> **About this exercise**:
After finding the line containing "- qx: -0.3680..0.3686" below, please output that line and each following one through the line containing "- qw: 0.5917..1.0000", exactly as written.

> **Material shown**:
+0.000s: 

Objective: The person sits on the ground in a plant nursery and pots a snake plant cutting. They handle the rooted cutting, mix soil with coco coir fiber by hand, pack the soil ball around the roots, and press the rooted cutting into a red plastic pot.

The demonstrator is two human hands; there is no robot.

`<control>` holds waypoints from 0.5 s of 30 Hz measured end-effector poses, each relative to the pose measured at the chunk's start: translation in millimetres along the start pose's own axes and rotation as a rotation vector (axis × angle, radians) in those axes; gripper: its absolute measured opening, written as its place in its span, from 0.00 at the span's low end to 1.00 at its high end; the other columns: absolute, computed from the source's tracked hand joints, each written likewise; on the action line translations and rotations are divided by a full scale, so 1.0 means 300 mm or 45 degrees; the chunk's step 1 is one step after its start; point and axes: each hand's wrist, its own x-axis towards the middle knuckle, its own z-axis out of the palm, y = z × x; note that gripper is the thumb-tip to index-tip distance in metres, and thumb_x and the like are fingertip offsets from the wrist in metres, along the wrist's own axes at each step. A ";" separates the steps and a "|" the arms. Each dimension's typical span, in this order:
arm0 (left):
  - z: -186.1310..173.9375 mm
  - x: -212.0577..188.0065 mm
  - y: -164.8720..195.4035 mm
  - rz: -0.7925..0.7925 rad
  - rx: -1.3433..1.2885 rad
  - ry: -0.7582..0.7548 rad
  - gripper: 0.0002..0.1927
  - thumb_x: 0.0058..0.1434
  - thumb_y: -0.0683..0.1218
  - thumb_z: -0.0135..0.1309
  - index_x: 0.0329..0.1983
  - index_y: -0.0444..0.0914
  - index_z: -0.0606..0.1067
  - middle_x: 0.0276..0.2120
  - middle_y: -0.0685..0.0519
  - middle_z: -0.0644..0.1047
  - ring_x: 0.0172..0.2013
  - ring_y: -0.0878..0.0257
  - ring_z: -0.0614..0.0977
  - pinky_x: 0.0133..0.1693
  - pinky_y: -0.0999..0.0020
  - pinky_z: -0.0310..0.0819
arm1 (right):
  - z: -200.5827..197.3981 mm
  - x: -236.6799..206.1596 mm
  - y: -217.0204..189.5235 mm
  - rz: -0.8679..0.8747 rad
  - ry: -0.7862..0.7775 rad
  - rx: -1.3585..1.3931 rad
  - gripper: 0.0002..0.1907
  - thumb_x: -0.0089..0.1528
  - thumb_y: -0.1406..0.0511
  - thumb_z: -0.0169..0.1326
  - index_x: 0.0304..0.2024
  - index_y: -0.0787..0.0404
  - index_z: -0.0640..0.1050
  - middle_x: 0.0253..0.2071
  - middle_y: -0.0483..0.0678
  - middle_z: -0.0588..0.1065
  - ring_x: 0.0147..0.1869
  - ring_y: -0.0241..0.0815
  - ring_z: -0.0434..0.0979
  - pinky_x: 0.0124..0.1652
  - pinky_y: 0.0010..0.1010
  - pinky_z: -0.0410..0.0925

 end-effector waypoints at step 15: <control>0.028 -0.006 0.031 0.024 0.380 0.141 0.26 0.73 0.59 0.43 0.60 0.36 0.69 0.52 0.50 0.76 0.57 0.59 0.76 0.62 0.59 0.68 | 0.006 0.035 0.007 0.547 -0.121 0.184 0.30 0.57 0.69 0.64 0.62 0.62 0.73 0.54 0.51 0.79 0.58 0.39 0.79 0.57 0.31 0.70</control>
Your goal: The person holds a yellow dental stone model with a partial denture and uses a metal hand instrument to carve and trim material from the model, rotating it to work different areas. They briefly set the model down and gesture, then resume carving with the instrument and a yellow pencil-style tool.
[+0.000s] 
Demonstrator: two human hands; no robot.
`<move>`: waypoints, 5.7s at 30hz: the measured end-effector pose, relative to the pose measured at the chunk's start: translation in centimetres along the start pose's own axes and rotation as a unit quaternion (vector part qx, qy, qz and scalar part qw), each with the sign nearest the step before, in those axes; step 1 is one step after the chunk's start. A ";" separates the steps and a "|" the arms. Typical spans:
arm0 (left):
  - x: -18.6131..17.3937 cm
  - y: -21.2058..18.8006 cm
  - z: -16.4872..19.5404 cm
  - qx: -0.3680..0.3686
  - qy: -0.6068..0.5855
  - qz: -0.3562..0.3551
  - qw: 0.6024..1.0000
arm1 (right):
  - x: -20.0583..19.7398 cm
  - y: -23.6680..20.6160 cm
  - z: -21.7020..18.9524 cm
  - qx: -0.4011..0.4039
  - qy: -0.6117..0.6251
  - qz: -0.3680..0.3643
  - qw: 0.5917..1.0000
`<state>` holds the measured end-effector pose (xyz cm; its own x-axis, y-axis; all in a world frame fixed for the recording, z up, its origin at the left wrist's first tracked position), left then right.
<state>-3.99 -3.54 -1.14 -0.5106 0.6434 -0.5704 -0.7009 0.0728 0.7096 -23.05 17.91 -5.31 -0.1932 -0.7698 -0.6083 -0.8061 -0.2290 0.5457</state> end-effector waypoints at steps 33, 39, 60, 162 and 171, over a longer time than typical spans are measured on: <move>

> **Your solution**:
  - qx: -0.3680..0.3686
  - qy: -0.6068..0.5855
  - qz: -0.3562..0.3551
  - qw: 0.6024..1.0000
arm1 (right):
  - x: -20.0583..19.7398 cm
  - y: -23.6680..20.6160 cm
  - z: -21.7020..18.9524 cm
  - qx: -0.4011..0.4039
  - qy: -0.6117..0.6251
  - qz: -0.3680..0.3643
  - qw: 0.5917..1.0000

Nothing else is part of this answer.